O thou sword of the LORD, how long will it be ere thou be quiet? put up thyself into thy scabbard, rest, and be still. (Jeremiah 47:6)
God has been using other nations in judgment against Israel, and now he wants them to stop. Put your sword in the scabbard, rest, and be still. God controls it all.
And he arose, and rebuked the wind, and said unto the sea, Peace, be still. And the wind ceased, and there was a great calm. (Mark 4:39)
We’ve all heard the story of Jesus and the disciples out on the sea after a long day of teaching and preaching. They launched the ship and Jesus went below to get some sleep. When a “great storm of wind” arose and the waves “beat into the ship so that it was now full,” they woke Jesus up and demanded, “Master, carest thou not that we perish?” The ship is full of water and the wind is crazy and we’re going to die! Have you ever felt like that in life? I have.

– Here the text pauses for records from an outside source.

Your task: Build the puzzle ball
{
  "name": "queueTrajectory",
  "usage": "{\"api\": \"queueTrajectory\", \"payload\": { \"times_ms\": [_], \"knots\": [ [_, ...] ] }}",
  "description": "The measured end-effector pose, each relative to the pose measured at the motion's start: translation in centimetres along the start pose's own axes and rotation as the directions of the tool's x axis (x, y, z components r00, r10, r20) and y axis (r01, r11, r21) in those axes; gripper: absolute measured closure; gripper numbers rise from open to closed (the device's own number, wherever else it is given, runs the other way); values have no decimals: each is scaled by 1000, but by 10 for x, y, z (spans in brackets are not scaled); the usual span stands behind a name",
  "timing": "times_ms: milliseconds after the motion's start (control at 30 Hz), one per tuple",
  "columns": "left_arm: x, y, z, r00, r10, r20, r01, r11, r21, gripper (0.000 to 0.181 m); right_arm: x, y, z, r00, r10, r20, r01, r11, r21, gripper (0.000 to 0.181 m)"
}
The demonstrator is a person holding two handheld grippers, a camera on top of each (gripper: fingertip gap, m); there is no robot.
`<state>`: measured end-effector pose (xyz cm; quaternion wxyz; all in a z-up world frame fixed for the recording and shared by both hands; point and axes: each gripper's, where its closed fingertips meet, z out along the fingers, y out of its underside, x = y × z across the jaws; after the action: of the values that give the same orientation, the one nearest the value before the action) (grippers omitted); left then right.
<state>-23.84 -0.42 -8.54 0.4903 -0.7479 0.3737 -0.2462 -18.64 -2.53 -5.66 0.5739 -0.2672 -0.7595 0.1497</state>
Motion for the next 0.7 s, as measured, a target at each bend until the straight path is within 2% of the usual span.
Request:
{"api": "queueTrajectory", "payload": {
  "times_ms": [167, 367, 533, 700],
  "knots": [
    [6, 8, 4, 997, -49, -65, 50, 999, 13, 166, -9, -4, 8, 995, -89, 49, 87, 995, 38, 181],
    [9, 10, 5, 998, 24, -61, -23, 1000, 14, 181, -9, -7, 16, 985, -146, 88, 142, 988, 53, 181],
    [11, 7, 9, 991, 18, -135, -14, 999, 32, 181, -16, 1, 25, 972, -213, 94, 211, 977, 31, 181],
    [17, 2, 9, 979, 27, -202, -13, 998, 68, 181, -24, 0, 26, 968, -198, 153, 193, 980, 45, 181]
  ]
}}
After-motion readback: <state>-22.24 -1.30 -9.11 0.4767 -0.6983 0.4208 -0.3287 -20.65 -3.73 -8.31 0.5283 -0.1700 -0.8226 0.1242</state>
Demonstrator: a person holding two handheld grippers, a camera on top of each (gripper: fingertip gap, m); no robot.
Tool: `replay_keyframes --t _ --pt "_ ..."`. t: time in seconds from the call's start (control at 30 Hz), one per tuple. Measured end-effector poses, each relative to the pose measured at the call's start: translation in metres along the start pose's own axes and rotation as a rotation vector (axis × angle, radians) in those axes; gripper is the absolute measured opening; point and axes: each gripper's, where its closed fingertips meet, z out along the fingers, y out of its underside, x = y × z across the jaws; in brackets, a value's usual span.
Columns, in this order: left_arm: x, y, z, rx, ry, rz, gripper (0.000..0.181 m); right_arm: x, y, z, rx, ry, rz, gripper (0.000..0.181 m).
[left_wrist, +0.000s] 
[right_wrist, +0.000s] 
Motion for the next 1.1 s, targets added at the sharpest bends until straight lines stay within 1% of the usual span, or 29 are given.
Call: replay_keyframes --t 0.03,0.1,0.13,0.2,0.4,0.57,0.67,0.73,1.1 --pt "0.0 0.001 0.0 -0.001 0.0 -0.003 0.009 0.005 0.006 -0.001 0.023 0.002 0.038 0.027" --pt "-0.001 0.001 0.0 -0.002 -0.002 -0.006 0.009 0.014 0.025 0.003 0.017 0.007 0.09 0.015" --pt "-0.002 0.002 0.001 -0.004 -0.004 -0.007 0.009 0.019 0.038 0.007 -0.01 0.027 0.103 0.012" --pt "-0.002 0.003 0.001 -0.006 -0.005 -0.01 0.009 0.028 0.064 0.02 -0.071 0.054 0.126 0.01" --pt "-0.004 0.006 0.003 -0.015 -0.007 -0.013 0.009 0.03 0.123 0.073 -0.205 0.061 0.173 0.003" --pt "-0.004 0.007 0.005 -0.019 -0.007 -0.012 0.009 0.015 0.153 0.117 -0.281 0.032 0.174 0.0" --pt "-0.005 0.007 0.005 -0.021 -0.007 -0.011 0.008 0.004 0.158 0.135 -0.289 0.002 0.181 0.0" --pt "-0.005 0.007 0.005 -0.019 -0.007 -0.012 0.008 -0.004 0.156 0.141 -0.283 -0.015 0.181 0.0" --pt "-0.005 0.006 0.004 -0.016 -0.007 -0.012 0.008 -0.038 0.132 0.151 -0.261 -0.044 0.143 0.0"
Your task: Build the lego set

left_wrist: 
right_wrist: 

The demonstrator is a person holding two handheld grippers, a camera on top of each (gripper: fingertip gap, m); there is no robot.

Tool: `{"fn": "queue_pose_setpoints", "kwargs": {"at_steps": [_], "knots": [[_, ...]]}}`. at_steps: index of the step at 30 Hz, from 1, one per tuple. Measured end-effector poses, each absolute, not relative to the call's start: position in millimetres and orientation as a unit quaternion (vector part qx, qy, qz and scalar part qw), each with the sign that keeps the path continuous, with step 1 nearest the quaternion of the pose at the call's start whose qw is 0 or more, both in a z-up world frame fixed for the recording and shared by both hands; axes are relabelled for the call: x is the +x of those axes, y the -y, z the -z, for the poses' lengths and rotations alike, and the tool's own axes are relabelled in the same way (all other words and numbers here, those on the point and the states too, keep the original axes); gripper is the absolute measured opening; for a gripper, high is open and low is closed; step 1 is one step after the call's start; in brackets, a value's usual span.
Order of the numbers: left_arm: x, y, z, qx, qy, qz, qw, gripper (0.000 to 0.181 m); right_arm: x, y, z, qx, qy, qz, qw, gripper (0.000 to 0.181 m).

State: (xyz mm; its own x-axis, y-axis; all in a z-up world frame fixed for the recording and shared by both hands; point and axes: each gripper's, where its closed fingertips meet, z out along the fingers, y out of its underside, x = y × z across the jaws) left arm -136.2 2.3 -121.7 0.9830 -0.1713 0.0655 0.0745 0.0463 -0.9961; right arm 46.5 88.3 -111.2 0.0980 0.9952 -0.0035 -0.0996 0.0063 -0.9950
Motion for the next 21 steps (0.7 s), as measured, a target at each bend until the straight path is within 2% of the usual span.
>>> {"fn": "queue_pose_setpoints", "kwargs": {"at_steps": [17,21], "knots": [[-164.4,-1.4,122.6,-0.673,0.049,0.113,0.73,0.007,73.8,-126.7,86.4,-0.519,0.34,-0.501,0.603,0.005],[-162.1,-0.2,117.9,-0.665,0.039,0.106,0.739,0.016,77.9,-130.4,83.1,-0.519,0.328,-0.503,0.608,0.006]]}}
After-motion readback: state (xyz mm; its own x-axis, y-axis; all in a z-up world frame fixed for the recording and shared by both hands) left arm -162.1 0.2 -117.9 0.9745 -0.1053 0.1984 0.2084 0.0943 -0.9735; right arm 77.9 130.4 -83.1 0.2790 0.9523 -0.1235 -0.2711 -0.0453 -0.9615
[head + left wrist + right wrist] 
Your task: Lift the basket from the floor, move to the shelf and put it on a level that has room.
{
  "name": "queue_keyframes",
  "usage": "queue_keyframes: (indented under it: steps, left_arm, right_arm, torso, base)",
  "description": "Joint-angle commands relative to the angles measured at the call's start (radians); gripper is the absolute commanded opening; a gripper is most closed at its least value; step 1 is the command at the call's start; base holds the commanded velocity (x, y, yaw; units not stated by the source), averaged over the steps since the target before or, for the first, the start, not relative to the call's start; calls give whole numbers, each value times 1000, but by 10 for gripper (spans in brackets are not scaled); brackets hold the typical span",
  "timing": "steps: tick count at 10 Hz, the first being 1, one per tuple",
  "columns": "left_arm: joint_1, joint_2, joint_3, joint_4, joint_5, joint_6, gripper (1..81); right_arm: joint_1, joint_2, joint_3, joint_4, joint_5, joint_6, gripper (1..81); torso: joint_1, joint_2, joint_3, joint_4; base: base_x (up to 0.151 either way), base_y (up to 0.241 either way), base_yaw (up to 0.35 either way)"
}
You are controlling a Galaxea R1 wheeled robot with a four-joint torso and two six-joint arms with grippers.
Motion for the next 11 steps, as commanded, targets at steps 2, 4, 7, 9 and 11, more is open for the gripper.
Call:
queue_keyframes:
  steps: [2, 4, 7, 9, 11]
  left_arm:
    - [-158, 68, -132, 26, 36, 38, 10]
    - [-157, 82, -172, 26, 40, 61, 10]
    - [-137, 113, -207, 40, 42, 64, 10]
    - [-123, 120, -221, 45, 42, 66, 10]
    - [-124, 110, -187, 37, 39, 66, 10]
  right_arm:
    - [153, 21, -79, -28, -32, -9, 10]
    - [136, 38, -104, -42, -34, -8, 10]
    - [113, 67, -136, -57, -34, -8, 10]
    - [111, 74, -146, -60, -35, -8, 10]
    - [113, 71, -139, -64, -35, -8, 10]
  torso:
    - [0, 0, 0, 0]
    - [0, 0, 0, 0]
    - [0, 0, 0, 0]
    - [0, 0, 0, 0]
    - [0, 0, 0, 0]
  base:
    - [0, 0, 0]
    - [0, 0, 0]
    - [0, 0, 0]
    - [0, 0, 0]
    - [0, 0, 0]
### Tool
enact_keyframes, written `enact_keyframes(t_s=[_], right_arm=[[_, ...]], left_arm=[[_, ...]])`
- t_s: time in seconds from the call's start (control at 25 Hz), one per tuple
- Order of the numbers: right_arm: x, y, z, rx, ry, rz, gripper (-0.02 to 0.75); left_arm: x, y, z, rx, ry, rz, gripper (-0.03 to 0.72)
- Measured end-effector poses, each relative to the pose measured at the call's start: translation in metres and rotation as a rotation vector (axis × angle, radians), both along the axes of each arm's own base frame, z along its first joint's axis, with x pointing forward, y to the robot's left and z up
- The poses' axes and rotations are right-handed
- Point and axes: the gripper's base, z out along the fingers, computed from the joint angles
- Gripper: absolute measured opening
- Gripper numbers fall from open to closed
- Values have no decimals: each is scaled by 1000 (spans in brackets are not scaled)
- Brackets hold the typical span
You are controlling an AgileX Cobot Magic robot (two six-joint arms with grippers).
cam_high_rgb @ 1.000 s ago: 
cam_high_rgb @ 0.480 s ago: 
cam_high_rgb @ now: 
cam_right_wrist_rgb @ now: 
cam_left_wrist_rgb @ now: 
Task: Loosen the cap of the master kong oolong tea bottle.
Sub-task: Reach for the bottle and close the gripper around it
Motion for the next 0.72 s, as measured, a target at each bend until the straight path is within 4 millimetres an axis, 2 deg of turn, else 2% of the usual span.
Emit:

Jesus’ response is a whole life lesson. Without hesitation “he arose, and rebuked the wind” and told the sea to “be still.” And look at the result: “there was a great calm.”
Being still (whether it’s you being still or the storms of life) produces calm. It gives us a chance to take a deep breath, slow down our racing heart, and remember that he is here. He sees us and our situation. He knows we can’t create our own calm so he makes it for us.
If I have learned one thing in this life, it’s that God is infinitely more able to do whatever needs to be done than I am. I have all these great ideas of how he could handle stuff. I think I know what a certain person needs or how a situation should be dealt with. And I usually try to sway the Lord to my way of thinking, as if maybe my idea hasn’t occurred to him. He probably sits up there on his throne chuckling at my silliness.
But when I finally remember to be still (stop striving and working, focus on him), rest in him and his perfect understanding and power, and just let him be God, everything goes better.